Regarding Electoral Politics


The People
February 6, 1993
page 2
Letters to the People

Regarding Electoral Politics

Your Oct. 31 front-page editorial made me frown right at the beginning when it implied that, if it could, the Socialist Labor Party would run candidates for political office.

I would like to see it become Socialist Labor Party policy that members cannot run for public office.

The terrible history of so-called socialist and communist parties in foreign countries taking over a capitalist government or implementing a dictatorship "of the proletariat makes present-day Socialist Labor Party policy too risky. Take a look at the Question Period column in the same Oct. 31 issue, where it says that the just-elected Socialist Labor Party candidates would dismantle the government and that the socialist industrial union administration would begin. That is easy uo say. But isn't it more likely that Socialist Labor Party candidates would be elected a long time before the socialist industrial union is ready? Then what? Are those SLP candidates going to say, "Well the working class isn't ready for us yet. Here capitalist, take your government back"? No, I don't think so. What those Socialist Labor Party candidates will do is point to the lesson of the Paris Commune by Karl Marx and later carried out by V.I. Lenin. And before you know it, a Socialist Labor Party government would be oppressing American workers in the name of socialism.
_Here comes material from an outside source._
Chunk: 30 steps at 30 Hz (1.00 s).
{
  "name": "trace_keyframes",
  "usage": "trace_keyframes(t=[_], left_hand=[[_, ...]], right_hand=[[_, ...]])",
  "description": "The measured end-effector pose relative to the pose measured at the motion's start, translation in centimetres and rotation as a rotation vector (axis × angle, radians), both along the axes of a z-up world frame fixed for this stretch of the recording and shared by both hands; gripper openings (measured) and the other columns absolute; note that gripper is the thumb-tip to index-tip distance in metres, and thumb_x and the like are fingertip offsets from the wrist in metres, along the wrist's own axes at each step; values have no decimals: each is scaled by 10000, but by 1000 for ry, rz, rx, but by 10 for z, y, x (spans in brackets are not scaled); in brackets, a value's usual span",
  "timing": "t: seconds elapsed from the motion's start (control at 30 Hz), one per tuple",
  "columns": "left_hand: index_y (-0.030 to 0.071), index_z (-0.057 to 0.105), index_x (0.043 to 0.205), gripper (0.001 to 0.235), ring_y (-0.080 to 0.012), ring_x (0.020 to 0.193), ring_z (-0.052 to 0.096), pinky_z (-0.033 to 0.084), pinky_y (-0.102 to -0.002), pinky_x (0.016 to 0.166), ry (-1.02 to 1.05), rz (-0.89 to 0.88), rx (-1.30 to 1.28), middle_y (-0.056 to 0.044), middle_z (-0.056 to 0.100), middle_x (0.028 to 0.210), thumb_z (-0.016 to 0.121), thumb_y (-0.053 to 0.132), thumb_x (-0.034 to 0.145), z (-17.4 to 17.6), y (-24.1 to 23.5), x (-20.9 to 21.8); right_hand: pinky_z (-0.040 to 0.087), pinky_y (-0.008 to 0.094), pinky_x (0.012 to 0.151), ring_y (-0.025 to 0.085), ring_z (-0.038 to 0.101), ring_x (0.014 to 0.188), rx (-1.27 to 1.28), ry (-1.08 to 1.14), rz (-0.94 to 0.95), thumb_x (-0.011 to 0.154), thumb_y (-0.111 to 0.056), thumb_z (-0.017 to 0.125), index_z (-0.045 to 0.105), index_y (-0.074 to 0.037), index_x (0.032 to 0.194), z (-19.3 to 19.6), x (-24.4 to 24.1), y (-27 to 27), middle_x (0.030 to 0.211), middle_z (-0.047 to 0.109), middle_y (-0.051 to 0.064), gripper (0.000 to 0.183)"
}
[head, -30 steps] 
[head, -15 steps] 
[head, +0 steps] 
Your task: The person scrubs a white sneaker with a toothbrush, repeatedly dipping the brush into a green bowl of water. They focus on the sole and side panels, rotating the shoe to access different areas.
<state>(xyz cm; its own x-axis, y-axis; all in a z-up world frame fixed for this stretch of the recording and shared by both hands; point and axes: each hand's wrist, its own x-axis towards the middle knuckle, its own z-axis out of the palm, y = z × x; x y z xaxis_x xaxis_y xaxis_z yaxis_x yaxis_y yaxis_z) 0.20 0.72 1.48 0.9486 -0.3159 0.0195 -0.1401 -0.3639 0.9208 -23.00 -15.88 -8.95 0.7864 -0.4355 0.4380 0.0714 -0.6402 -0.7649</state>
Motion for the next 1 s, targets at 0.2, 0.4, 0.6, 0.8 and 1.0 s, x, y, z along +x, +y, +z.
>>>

I don't want that to happen. That's why the Socialist Labor Party should forbid its members to run as candidates.

Thomas G. Alpine

Grand Rapids, Mich.


Editor's Reply: There are fundamental differences between the programs of the "so-called socialist and communist parties" that have controlled the states of various countries, and the program of the Socialist Labor Party. The SLP upholds the Marxist conception of socialism, of a classless society based on "associations of free and equal producers." And it upholds Daniel De Leon's refinement of that concept, the socialist industrial union program, maintaining that revolutionary unions must play the central role in both the overthrow of capitalism and in supplanting the capitalist social structure itself.

In contrast, the Leninist and Social-Democratic parties, rightly characterized by our reader as "so-called socialist" outfits, have advocated false conceptions of "socialism" that preserve class rule. Corrupted by backward material conditions wholly unripe for socialism, the Bolshevik Party and its kin upheld a conception of "socialism" centered around the political rule of an elite, "vanguard" party-which paved the way for bureaucratic state class rule. Corrupted by the capitalist class, the Social-Democratic parties rejected Marxism in favor of reformism -leaving the capitalist class firmly in control of the means of production.

Both conceptions of "socialism" place central emphasis on the role of the party and are predicated on maintaining the state; they reject the essence of socialism -- i.e., establishing social ownership, and collective, democratic workers' control, of the means of production and distribution. But the SLP's SIU program aims squarely at that goal and rightly places emphasis on the economic organization of labor, with the political party playing an important secondary role. Accordingly, the failings of the Leninists and Social-Democrats do not in the least demonstrate that it would be "risky" for genuine Socialists to run for office on the basis of the SIU program.

It is possible that individual Socialists may be elected to office before the SIUs were ready to fulfill their revolutionary mission. But it is not "likely" that Socialists, campaigning for the SIU program explicitly, could win the majority of seats in Congress without a majority of the working class being organized into SIUs and ready to back up the socialist ballot. If that somehow did occur, Socialists in office would use all the resources at their disposal to raise classconsciousness and speed the organization of SIUs.

As noted in the Question Period column, these Socialists probably would not belong to the SLP, but to a successor party formed by the SIUs, a party accountable to that economic organization. The SIUs would "compel" Socialist officeholders "to walk straight" (see De Leon editorial, this issue), providing the best insurance against any attempts to usurp power.

In any event, the capitalist political state must be dismantled somehow. In keeping with socialism's civilized principles, the SLP proposes that workers attempt to do so peacefully, using the existing democratic process, and to use force only if that effort is met with force. Our reader does not present any alternative method for accomplishing the task.

Finally, we do not know which "lesson of the Paris Commune" our reader is referring to, but chief among those lessons are the need "to abolish all the old machinery of oppression" and the principle that the representatives in a workers' government are the "responsible and at all times revocable agents" of those who elected them. We are aware of no "lesson" that could justify the oppression of workers.